-- TASK INSTRUCTIONS --
Each line from the start of the data below through the one containing "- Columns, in" must be reproduced exactly.

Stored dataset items
##############################

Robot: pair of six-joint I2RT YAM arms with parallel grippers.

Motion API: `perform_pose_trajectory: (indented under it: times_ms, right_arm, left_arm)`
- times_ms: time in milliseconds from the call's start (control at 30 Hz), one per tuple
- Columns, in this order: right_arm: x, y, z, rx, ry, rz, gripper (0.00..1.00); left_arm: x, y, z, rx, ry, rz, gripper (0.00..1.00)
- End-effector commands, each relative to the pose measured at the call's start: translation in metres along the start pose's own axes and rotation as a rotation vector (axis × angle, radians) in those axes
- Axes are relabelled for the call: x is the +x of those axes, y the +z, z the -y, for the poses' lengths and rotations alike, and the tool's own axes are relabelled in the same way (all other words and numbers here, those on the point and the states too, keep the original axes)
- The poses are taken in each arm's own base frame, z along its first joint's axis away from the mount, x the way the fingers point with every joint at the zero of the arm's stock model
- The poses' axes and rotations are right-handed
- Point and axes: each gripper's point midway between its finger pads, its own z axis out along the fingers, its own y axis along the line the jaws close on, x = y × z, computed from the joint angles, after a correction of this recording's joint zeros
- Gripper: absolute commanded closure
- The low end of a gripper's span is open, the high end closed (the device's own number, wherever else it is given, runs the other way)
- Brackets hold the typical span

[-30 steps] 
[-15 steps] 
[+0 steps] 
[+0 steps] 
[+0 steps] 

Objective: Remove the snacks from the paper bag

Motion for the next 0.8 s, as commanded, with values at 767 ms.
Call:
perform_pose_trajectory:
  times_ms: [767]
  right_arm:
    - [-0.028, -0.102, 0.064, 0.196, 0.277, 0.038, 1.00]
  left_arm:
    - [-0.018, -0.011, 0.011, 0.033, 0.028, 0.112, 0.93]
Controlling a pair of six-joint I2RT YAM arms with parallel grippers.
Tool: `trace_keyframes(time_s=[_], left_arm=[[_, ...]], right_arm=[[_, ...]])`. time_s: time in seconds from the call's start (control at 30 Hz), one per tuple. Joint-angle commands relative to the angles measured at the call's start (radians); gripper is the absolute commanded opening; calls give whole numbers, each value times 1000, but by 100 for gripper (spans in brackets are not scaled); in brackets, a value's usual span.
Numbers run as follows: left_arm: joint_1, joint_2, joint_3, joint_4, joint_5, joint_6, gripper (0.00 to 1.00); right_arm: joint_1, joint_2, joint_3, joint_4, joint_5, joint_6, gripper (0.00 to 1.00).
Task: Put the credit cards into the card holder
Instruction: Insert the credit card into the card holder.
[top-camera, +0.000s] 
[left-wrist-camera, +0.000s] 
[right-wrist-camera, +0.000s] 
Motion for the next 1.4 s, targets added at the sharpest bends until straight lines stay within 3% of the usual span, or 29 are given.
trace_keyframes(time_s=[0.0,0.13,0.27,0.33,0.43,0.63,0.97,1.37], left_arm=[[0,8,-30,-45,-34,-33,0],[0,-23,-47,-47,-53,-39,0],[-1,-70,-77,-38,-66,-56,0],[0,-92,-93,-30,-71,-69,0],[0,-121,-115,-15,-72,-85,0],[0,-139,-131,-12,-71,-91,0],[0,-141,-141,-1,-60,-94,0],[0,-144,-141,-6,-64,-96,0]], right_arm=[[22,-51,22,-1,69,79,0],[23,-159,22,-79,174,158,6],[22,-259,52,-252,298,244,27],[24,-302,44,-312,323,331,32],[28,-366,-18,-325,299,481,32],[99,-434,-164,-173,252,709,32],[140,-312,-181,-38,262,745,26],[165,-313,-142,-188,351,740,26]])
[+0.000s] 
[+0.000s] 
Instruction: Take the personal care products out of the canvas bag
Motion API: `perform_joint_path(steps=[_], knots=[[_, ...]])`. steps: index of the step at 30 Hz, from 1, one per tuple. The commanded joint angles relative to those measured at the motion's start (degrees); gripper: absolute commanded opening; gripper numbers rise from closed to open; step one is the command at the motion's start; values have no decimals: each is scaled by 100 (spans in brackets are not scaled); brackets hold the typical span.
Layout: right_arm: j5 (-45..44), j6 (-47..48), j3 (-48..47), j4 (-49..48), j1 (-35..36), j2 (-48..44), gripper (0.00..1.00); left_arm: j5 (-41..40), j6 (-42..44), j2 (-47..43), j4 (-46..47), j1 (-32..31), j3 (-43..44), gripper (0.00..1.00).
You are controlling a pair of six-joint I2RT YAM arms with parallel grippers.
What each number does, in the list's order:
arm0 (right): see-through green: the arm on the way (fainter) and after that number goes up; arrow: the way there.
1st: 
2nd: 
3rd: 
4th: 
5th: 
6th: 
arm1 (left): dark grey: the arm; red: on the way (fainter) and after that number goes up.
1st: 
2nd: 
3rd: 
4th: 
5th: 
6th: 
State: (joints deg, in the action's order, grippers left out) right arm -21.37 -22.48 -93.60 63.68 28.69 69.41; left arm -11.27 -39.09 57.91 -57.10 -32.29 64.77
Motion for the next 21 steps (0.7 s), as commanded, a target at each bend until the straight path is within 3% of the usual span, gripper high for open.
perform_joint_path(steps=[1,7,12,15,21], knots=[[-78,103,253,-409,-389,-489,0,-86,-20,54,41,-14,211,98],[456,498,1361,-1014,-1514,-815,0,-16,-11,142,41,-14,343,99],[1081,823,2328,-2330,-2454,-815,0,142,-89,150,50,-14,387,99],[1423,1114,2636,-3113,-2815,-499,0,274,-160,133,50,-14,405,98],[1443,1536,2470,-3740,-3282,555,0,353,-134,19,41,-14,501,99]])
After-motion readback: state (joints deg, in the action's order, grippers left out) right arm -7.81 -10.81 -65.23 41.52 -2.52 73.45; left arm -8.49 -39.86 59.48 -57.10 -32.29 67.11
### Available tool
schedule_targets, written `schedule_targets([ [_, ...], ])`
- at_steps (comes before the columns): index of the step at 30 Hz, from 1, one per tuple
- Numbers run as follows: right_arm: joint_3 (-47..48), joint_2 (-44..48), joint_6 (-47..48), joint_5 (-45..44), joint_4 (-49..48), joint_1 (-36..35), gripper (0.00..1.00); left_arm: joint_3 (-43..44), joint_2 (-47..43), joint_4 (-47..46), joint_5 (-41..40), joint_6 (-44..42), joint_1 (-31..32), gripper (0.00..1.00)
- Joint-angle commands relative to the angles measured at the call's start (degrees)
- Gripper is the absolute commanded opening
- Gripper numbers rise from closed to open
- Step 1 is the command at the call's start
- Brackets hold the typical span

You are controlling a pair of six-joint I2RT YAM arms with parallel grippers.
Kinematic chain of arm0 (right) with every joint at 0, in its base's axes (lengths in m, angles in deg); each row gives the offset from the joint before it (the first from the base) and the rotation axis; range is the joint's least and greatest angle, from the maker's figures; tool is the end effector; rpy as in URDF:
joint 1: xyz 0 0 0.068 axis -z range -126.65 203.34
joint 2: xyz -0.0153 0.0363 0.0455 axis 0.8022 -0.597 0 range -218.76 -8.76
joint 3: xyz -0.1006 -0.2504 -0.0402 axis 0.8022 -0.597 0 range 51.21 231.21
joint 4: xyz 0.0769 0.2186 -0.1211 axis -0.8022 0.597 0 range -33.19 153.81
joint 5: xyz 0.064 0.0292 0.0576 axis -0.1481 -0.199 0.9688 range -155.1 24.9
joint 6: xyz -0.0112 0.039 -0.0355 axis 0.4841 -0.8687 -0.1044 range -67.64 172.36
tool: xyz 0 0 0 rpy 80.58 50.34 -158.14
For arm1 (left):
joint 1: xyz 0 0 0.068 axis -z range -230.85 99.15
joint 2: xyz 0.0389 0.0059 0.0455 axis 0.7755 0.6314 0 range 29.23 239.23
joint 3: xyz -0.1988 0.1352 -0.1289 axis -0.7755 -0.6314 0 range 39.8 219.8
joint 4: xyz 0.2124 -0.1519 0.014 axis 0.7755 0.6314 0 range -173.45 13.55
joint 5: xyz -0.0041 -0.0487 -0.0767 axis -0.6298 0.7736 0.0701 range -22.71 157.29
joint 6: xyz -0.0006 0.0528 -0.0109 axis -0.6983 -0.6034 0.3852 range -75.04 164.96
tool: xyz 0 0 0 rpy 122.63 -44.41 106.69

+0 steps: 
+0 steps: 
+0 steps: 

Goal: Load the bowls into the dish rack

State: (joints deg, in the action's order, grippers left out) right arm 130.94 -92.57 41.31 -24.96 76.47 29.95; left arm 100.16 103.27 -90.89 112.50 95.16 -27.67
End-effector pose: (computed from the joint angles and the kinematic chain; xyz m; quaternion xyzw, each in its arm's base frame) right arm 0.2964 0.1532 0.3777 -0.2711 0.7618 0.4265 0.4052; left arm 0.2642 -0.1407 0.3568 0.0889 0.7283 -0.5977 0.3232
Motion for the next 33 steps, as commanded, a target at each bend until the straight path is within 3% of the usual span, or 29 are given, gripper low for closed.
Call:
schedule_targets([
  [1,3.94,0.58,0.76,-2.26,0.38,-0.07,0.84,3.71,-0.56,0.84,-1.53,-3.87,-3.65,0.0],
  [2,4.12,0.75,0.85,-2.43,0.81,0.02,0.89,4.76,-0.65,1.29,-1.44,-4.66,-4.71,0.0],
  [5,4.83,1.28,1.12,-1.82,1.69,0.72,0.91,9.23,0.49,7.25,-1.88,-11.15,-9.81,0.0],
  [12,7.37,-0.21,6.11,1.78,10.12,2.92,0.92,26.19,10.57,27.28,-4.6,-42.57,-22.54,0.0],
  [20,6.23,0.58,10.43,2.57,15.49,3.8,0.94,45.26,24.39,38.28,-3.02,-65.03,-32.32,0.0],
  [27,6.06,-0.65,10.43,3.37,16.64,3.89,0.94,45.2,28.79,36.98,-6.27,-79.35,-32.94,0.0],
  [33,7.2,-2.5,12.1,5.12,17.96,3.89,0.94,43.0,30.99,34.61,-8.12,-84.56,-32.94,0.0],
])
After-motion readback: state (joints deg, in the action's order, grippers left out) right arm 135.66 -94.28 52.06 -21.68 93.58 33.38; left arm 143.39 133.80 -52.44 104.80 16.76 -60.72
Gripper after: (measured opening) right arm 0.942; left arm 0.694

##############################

-- COMPLETED TASK --
Robot: pair of six-joint I2RT YAM arms with parallel grippers.

Motion API: `perform_pose_trajectory: (indented under it: times_ms, right_arm, left_arm)`
- times_ms: time in milliseconds from the call's start (control at 30 Hz), one per tuple
- Columns, in this order: right_arm: x, y, z, rx, ry, rz, gripper (0.00..1.00); left_arm: x, y, z, rx, ry, rz, gripper (0.00..1.00)

No further work is required for this exercise.